WORK INSTRUCTION = Output exactly the lines between the line that contains "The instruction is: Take" and the last line of the material, counting both.

————

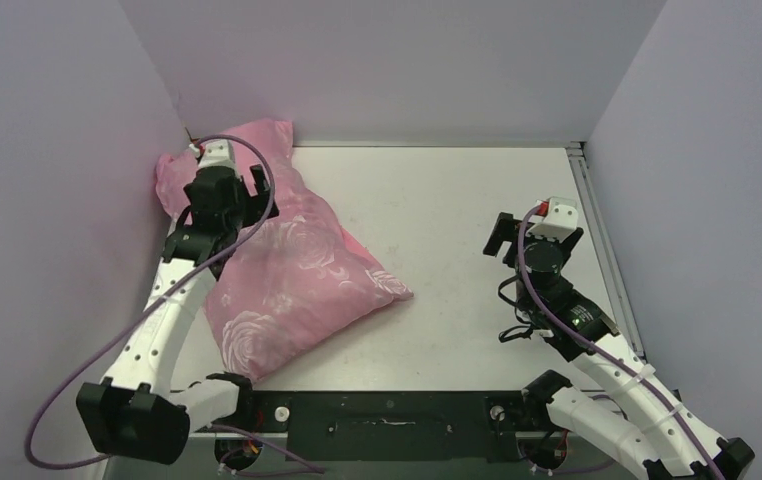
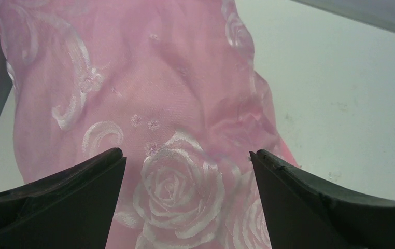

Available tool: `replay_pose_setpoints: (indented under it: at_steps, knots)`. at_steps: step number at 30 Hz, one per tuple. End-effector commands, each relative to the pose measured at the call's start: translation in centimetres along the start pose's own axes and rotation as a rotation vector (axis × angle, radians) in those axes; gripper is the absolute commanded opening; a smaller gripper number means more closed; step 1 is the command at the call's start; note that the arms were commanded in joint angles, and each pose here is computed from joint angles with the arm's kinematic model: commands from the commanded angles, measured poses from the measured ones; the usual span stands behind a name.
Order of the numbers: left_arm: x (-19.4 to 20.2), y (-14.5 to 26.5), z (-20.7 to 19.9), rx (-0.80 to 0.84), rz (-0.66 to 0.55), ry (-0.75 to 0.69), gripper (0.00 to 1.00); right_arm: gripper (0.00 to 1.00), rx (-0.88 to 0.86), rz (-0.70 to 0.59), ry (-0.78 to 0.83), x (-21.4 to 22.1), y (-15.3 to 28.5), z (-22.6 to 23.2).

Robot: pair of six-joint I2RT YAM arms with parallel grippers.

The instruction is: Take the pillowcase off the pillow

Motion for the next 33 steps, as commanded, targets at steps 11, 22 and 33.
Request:
replay_pose_setpoints:
  at_steps: [11,22,33]
  knots:
    - [4.4,-11.1,-2.0,-0.234,0.194,-0.266,0.96,0.9,-0.034,0.002,0.008,0.1,-0.3,0.6]
    - [10.9,-12.2,-4.4,-0.032,0.366,-0.306,0.32,0.9,-0.037,0.008,0.009,0.1,-0.3,0.5]
    - [9.3,-4.2,-14.8,0.415,0.334,-0.287,0.11,0.9,-0.083,0.027,-0.028,0.0,-0.5,1.3]
Point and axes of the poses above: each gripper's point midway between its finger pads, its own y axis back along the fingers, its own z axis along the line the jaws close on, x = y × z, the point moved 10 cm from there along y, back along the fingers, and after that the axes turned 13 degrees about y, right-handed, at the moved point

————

TASK RESPONSE =
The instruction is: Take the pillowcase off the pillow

Motion for the next 33 steps, as commanded, targets at steps 11, 22 and 33.
Request:
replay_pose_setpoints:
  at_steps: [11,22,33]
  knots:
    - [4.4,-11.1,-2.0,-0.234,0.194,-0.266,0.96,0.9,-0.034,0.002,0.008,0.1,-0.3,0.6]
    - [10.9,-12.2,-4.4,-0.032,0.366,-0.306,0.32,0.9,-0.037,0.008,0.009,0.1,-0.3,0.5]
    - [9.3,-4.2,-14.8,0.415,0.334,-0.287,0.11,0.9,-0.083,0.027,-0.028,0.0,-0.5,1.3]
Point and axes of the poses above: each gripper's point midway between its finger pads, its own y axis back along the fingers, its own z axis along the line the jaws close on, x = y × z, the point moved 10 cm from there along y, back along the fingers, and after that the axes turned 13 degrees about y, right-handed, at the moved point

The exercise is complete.